### Information supplied
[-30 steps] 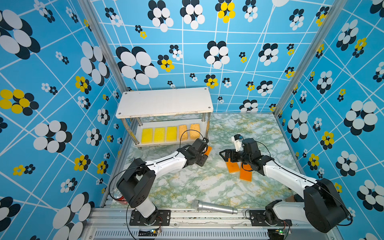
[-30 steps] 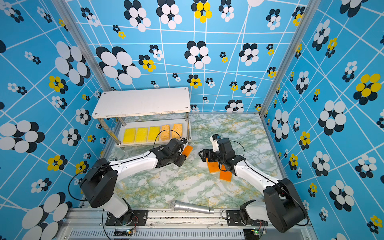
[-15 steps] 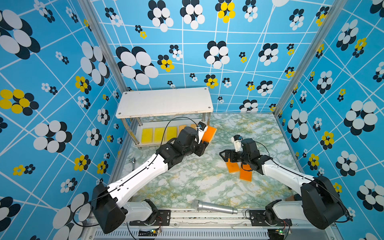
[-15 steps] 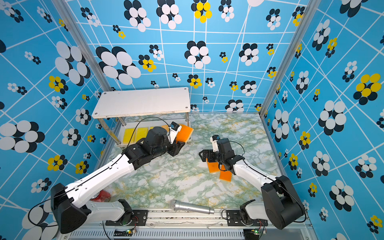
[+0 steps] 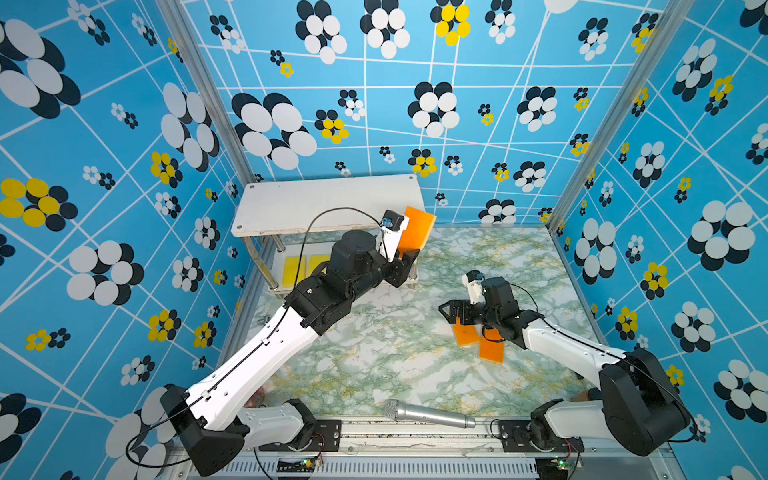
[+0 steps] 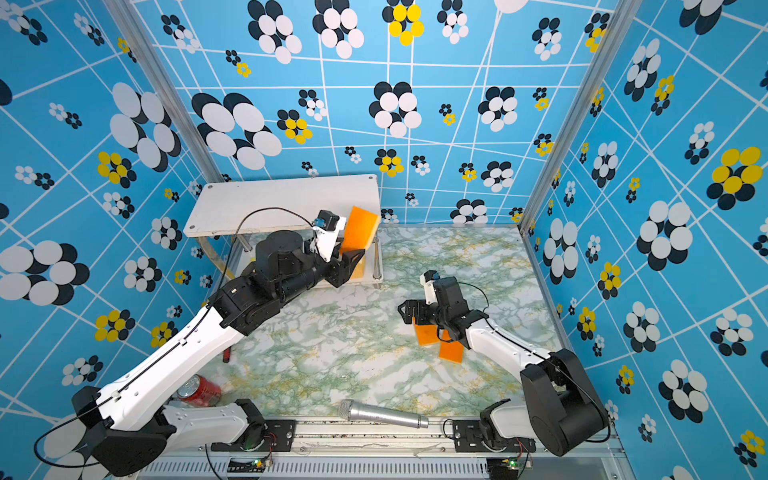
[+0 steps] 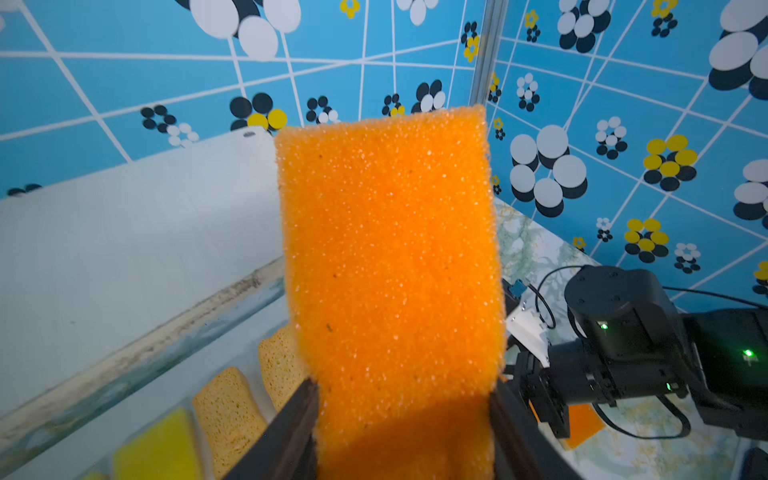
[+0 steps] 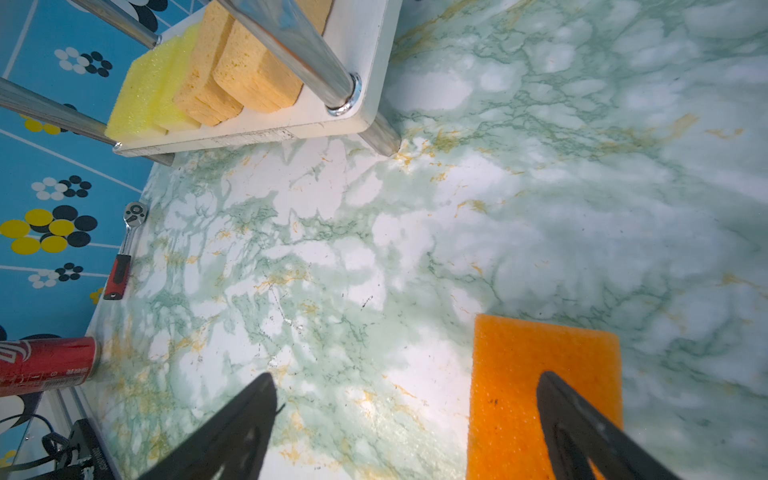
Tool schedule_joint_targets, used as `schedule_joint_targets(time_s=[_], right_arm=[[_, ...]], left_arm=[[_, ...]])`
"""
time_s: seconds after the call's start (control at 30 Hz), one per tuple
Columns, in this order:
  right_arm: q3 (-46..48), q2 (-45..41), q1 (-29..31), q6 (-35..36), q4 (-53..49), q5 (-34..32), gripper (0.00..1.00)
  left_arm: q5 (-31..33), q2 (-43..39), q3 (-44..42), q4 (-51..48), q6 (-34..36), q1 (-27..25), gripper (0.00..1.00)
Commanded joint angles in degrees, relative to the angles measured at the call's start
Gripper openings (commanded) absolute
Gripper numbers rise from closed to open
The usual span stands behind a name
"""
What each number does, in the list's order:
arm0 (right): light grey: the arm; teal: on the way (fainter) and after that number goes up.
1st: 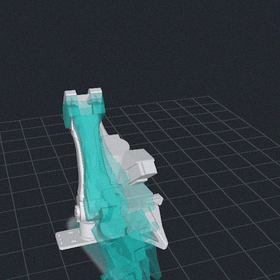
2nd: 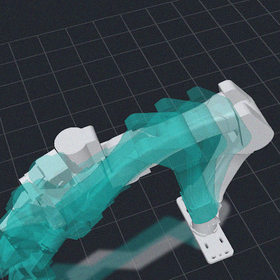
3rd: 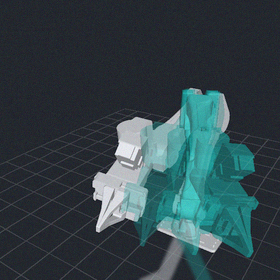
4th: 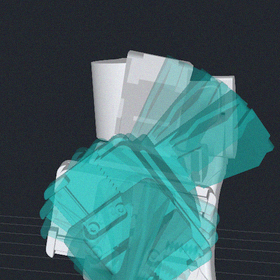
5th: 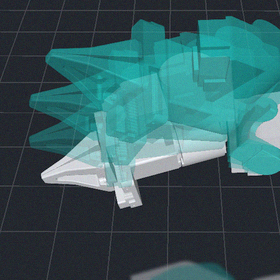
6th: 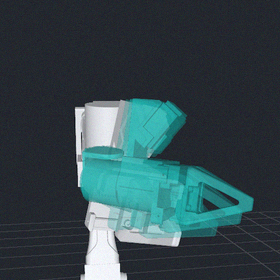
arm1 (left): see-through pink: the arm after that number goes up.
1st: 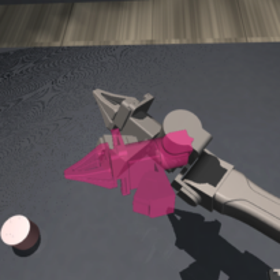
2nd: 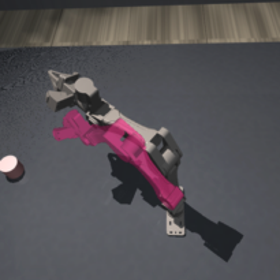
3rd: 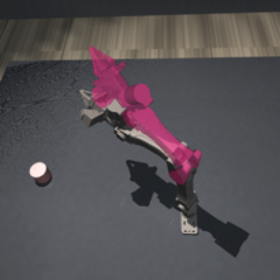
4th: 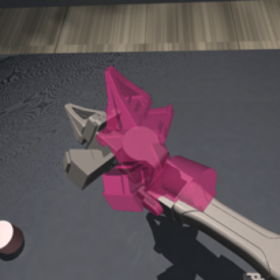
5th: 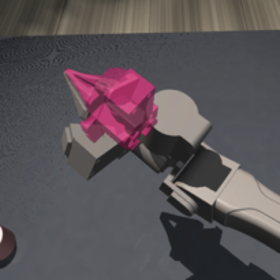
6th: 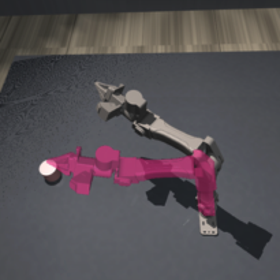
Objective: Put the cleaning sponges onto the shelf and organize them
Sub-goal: 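Carry the orange sponge with the left gripper up to the upper shelf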
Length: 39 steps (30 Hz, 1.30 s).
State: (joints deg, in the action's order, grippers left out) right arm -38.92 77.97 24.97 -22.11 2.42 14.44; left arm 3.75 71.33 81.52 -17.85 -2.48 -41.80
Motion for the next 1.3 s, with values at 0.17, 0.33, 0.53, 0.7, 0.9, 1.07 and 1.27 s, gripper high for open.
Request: schedule_joint_targets(time_s=[0.17, 0.33, 0.53, 0.7, 0.9, 1.07, 1.27], right_arm=[[0.4, 0.34, -0.44, -0.88, 1.01, 0.68, 0.99], [0.94, -0.06, -0.37, -1.16, 1.43, 0.68, 0.99], [1.8, 0.15, -0.44, -1.77, 2.4, 0.59, 0.99], [2.52, 0.33, -0.41, -2.31, 3.21, 0.9, 0.99], [2.66, 0.0, -0.44, -2.06, 2.7, 0.68, 0.99], [3.56, -0.64, -0.39, -1.99, 2.72, 0.09, 0.99], [3.74, -0.28, -0.45, -2.15, 2.99, 0.15, 0.99]], left_arm=[[3.91, 3.6, 9.58, 3.4, -6.23, 7.61, 0.56], [3.46, 7.17, 14.78, 1.98, -8.71, 10.98, 0.57], [6.63, 11.81, 19.45, -0.45, -10.22, 11.83, 0.57], [8.94, 14.2, 20.12, -1.32, -13.16, 11.87, 0.57], [10.1, 16.84, 20.68, -2.36, -15.2, 11.92, 0.57], [10.68, 18.37, 21.58, -3.91, -15.57, 12.17, 0.58], [10.75, 20.53, 22.68, -5.16, -16.07, 12.58, 0.58]])
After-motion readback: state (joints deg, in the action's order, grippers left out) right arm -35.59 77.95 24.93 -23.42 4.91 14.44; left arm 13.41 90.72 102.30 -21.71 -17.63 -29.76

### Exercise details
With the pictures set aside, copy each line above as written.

### Problem solution
[-30 steps] 
[-30 steps] 
[-15 steps] 
[-15 steps] 
[+0 steps] 
[+0 steps] 
[+0 steps] 
[+0 steps] 
Tool schedule_joint_targets, used as `schedule_joint_targets(time_s=[_], right_arm=[[_, ...]], left_arm=[[_, ...]])`
"""
time_s: seconds after the call's start (control at 30 Hz), one per tuple
Columns, in this order:
  right_arm: q3 (-46..48), q2 (-45..41), q1 (-29..31), q6 (-35..36), q4 (-53..49), q5 (-34..32), gripper (0.00..1.00)
  left_arm: q5 (-31..33), q2 (-43..39), q3 (-44..42), q4 (-51..48), q6 (-34..36), q1 (-27..25), gripper (0.00..1.00)
Commanded joint angles in degrees, relative to the angles measured at the call's start
Gripper openings (commanded) absolute
Gripper numbers rise from closed to open
The usual span stands behind a name
"""
What each number does, in the list's order:
arm0 (right): light grey: the arm; teal: on the way (fainter) and after that number goes up.
1st: 
2nd: 
3rd: 
4th: 
5th: 
6th: 
arm1 (left): see-through pink: the arm after that number goes up.
1st: 
2nd: 
3rd: 
4th: 
5th: 
6th: 
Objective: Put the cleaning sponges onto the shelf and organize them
Sub-goal: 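Carry the orange sponge with the left gripper up to the upper shelf
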Length: 39 steps (30 Hz, 1.30 s).
State: (joints deg, in the action's order, grippers left out) right arm -38.92 77.97 24.97 -22.11 2.42 14.44; left arm 3.75 71.33 81.52 -17.85 -2.48 -41.80
Motion for the next 1.3 s, with values at 0.17, 0.33, 0.53, 0.7, 0.9, 1.07 and 1.27 s, gripper high for open.
Request: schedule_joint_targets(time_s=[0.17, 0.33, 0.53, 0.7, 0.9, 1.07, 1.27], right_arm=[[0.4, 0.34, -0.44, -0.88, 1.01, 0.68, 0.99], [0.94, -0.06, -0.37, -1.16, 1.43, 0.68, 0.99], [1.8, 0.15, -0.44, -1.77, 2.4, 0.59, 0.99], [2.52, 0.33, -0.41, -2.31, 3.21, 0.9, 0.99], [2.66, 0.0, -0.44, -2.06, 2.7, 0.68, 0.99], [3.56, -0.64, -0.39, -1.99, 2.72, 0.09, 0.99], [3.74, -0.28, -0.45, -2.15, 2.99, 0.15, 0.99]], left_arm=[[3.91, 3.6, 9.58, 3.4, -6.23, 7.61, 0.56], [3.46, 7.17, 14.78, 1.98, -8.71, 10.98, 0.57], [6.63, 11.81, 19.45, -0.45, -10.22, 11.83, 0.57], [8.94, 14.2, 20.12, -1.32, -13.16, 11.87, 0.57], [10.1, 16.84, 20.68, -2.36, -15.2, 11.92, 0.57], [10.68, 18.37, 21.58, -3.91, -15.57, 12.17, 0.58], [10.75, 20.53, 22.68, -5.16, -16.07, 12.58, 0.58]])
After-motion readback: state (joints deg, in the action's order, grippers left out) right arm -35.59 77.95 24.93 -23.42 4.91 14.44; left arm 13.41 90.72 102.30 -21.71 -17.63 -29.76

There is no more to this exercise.